Article published in Northampton Living
(February 2022)

Have you ever heard of the concept of The Three Stages of Truth? FIRST it is ridiculed. SECOND it is violently opposed. THIRD it is accepted as being self-evident. Arthur Schopenhauer (1788-1860)

Most of you know me as the Realtor® specializing in the sale of houses near rail trails, but many of you probably don’t know my background in the efforts to create an interconnected network of rail trails throughout the northeast. In 1994, while working for the railroad, managing large-scale transloading facilities, I was invited by a regional publisher to write a series of recreational guide books about the developing network of rail trails.

The first book was about New England, then New Jersey and later New York. Over the next several years, my wife and I ended up visiting hundreds of these places. Every weekend, we’d go out, bike the trail, researching the history, what sort of old RR archeology was still visible, the conversion process, what sort of change came to town, etc. The first book came out in 1995, and it was a hit. Not a Tom Clancy novel for sure, but I was getting calls to speak on the subject.

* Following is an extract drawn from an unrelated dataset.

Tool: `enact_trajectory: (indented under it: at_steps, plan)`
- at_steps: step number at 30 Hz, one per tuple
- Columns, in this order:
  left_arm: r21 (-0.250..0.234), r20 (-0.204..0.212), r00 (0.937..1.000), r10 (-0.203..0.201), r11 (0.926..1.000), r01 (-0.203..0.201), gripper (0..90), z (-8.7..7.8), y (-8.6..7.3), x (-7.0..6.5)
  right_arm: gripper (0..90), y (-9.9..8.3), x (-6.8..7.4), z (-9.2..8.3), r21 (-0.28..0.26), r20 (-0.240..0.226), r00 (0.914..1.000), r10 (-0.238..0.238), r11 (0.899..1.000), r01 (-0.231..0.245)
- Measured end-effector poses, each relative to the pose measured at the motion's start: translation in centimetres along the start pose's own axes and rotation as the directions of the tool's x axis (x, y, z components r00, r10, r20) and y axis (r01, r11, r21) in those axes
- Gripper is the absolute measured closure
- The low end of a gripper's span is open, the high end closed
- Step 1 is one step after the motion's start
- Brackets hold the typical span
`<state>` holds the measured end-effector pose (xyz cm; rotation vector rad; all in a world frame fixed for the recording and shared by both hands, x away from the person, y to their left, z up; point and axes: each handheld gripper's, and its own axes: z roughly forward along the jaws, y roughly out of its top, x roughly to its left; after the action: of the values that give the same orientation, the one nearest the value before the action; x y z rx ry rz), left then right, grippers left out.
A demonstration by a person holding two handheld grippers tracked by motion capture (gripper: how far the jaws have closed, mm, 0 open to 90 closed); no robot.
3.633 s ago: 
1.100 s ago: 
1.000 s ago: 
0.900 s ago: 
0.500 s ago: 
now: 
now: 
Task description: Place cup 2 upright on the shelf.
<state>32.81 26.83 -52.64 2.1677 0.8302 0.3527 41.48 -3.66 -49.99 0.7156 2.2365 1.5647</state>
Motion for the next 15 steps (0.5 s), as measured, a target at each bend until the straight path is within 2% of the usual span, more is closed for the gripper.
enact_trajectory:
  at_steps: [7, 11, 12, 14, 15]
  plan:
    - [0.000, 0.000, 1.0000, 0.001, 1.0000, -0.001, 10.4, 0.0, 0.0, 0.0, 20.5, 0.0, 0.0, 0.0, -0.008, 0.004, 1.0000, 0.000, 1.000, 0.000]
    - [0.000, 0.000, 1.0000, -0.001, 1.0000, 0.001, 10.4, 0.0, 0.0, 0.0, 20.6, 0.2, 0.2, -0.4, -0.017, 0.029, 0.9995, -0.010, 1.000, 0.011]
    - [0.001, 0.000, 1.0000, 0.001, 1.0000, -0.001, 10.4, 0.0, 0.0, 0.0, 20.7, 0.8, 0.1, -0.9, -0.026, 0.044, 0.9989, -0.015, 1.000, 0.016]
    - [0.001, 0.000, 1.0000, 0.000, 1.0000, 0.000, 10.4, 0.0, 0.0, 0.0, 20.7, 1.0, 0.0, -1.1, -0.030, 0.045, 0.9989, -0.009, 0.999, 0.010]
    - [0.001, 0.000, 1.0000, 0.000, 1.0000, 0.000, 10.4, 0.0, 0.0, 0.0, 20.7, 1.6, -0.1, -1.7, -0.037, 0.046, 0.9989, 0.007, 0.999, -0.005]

Then around 1996, I watched the idea of a trail get voted down in nearby Southampton. This was the only community on the entire 84 mile corridor to New Haven that voted down the trail. Turns out that a lot of older folks were concerned about outsiders coming in, but there was another dynamic in-play. A new-fangled idea like a rail trail at first would be laughed at, but when it started to look real, well that’s when the opposition started. Ferocious opposition. This was my first encounter with the concept of the 3 stages of truth.

Shortly after that vote, I was contacted by some folks in Belchertown to help them build a “Friends of the Rail Trail.” A friends group made up of local neighbors to help their friends and neighbors understand what the trail was. What it would mean for the town, etc. We built a friends group that went from zero members to over 800 members in a few months. This was the fastest build-out of a Friends group in the US. But in the end, that too was voted down. Albeit by a very slim majority.

Then in 1998, I was hired by Rails-to-Trails Conservancy, a national, non-profit organization providing guidance on how to develop these linear parks. I worked for them for several years in the policy realm and building “Friends” groups throughout the northeast. When they scaled out of the region, I left and became a Realtor—specializing in the sale of houses near to these special places.

That was the main issue you know. All the antis I met over the years were fearful that they’d never be able to sell their house if that trail was built near their houses. So when I became a Realtor, that became my niche practice. Selling houses near trails. I have a very successful practice, thank you, but more importantly I do inspirational work in the community. Because over the past 15 years, I’ve also set out to resurrect all the trail projects in places that voted down the idea.

As I mentioned, in 1996, Southampton voted the idea down. Ten years later in 2006, we went back-in and built the Friends of Southampton Greenway. And in 2010 after four years of monthly meetings that included speakers from all over the northeast--every month, drip, drip, drip, the town voted to move the project forward and they then began negotiations with the railroad to purchase the corridor.

In the fall of 2021, the Mass legislature had to give a special greenlight to allow Southampton and a couple of other places to use CPA dollars to buy railbanked corridor. At the December 2021 town meeting, the town voted to do just that, buy the corridor and begin to develop the trail. And at that very moment, Southampton entered the 3rd Stage of Truth. It is now seen as being self-evident. Who could be opposed? And now you know the rest of the story.